The Inter-American Development Bank’s energy portfolio includes a wide array of investments aimed at improving the energy security of its member countries by exploiting both conventional and renewable sources.

In 2007 the Bank approved US$2.5 billion in energy-related operations. Many of these loans will support high-priority gas and electricity infrastructure projects. For example, the IDB approved:

  • A US$32.7 million loan for a wide-ranging investment program to strengthen Nicaragua’s electricity system.

  • A US$87.8 million loan for the construction of a dam in Ecuador that will supply water to the Marcel Laniado de Wind hydroelectric generation plant, thereby enabling it to produce an additional 388GWh of electricity per year.

  • US$400 million loan for a liquefied natural gas (LNG) project in Peru that will cost a total of US$3.9 billion and will represent the biggest private investment in Peru ever.

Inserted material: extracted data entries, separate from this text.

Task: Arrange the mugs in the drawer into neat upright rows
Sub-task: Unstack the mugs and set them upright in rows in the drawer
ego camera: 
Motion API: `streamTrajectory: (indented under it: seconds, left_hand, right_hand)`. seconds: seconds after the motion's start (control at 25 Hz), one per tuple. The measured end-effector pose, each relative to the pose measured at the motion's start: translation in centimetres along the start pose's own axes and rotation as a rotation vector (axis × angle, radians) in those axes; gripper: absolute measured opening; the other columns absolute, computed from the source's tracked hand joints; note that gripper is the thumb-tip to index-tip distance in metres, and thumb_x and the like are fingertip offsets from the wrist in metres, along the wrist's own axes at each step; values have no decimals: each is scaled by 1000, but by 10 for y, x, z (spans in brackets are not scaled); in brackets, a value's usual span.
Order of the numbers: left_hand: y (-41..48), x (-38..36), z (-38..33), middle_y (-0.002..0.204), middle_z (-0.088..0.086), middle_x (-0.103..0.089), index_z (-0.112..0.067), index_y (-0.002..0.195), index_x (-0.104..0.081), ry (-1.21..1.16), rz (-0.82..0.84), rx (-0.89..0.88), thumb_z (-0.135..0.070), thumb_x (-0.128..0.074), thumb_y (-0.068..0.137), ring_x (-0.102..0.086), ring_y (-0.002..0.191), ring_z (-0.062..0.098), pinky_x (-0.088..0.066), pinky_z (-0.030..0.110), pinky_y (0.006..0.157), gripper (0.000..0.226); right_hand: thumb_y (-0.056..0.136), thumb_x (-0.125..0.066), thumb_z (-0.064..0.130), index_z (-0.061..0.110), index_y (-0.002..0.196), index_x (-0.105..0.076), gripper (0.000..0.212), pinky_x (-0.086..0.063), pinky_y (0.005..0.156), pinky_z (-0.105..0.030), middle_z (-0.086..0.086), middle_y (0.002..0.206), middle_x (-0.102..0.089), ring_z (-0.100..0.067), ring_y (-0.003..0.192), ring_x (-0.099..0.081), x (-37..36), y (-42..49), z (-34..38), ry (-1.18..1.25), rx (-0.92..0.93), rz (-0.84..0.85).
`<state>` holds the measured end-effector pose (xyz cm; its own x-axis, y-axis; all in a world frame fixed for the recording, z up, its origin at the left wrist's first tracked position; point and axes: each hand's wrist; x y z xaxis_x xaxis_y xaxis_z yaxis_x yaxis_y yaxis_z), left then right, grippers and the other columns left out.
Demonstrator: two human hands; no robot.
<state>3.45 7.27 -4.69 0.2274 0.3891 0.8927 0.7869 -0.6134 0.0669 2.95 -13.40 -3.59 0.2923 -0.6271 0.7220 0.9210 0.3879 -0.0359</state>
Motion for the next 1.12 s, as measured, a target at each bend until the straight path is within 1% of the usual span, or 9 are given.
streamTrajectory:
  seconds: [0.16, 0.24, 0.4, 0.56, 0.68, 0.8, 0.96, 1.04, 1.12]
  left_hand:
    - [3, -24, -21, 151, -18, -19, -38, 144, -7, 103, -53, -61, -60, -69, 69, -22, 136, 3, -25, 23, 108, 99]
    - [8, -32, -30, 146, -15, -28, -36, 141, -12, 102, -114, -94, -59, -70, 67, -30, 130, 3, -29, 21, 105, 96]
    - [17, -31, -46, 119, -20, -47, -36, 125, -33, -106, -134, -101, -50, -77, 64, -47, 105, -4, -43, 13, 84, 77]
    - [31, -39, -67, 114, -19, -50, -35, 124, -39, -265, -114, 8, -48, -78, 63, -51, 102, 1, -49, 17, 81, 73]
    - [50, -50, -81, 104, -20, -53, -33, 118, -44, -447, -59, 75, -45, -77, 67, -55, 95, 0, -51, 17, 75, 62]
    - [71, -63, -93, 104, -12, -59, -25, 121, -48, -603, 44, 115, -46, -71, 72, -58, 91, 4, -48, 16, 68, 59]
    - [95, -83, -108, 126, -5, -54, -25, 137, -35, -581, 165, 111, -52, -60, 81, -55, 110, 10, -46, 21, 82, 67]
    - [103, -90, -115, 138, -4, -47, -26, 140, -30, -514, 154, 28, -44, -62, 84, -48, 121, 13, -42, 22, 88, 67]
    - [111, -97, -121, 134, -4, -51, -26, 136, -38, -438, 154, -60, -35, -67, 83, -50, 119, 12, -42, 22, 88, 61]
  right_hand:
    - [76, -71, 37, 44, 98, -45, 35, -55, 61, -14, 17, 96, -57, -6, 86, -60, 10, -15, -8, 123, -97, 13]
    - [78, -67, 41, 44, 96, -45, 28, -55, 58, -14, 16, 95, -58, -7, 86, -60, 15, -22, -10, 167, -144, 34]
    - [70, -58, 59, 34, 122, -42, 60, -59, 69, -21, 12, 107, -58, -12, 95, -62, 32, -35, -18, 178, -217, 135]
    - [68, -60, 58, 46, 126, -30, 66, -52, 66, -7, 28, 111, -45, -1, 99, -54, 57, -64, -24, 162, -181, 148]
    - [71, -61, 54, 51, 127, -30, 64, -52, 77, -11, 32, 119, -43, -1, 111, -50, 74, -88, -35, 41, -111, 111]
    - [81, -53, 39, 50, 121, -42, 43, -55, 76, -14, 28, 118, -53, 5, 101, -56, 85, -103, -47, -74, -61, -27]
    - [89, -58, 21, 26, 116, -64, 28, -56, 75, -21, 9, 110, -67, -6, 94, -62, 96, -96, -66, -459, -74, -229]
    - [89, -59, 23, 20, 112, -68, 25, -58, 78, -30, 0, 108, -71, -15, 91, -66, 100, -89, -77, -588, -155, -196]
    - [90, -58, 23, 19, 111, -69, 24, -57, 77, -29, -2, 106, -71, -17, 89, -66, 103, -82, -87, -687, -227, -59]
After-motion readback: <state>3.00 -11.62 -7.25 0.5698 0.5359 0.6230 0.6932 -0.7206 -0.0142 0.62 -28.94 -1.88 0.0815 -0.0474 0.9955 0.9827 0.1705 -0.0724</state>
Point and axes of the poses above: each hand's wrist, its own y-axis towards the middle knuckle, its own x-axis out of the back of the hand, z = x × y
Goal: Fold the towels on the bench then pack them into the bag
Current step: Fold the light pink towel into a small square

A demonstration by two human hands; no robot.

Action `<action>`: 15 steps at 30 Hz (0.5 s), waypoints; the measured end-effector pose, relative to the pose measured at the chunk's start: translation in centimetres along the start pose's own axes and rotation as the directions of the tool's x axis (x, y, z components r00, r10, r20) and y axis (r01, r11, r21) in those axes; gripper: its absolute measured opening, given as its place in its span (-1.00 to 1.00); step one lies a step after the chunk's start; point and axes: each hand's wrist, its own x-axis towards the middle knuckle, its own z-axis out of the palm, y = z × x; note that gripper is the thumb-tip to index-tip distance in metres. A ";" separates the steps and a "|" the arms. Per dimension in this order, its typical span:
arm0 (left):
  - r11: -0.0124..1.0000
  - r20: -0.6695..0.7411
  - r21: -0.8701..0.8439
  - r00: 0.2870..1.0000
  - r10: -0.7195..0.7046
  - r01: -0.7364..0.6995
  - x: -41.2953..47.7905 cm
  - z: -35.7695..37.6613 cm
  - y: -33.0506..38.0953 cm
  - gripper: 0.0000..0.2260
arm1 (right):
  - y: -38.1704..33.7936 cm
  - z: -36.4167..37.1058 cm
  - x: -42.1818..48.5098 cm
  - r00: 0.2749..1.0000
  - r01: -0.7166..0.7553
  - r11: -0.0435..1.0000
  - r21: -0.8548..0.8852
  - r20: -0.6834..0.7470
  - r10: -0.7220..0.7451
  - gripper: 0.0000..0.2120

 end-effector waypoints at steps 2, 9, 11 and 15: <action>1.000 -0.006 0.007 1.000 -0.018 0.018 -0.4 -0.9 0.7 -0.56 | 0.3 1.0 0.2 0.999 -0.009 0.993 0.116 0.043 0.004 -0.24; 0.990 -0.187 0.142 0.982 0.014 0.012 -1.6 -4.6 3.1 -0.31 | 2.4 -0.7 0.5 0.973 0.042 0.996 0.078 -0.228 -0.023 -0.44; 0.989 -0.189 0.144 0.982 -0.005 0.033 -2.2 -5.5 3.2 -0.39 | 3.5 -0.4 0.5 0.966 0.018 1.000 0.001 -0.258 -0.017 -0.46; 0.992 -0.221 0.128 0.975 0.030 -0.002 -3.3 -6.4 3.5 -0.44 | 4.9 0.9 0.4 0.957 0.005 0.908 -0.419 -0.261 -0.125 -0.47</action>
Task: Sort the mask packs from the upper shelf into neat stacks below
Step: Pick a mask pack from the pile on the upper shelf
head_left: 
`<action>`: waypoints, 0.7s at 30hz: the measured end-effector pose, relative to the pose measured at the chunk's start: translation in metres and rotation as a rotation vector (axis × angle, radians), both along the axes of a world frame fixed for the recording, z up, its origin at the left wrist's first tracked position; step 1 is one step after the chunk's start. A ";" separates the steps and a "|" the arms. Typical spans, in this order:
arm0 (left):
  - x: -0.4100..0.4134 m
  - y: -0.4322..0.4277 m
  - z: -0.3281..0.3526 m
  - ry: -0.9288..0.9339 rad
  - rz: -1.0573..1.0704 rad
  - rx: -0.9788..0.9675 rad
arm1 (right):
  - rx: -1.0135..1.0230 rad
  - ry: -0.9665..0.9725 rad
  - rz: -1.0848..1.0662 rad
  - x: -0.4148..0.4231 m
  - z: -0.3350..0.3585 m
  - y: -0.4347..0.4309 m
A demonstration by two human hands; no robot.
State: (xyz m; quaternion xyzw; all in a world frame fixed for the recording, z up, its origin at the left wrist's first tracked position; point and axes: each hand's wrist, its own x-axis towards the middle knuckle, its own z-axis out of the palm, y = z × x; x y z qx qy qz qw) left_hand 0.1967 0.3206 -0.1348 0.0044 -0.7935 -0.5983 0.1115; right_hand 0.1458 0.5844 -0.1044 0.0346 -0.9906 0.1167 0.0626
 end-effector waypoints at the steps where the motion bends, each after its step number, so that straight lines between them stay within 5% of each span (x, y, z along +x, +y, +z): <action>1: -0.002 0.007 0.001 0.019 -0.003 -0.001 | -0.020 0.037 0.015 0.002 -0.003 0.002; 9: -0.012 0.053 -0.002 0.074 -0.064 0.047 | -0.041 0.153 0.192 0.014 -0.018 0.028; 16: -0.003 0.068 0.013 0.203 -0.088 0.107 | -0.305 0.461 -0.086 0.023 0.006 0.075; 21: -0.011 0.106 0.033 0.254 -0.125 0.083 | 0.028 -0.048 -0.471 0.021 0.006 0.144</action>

  • A US$381 million non-sovereign guaranteed loan operation to refinance part of the debt of Instituto Costarricense de Electricidad (ICE), Costa Rica’s national power and telecommunications institution, plus a US$500 million conditional credit line to support ICE’s 2008–2014 investment program.

More significantly, in 2007 the IDB launched the Sustainable Energy and Climate Change Initiative (SECCI), which will support economically and environmentally sound energy options and effective responses to climate change in Latin America and the Caribbean.

The core objectives of the SECCI, which was launched with a US$20 million contribution from the IDB, are to expand the development and use of renewable energy sources, energy efficiency technologies and practices, and carbon finance in the region, as well as to promote and finance climate change adaptation strategies that reduce the region’s climate vulnerability.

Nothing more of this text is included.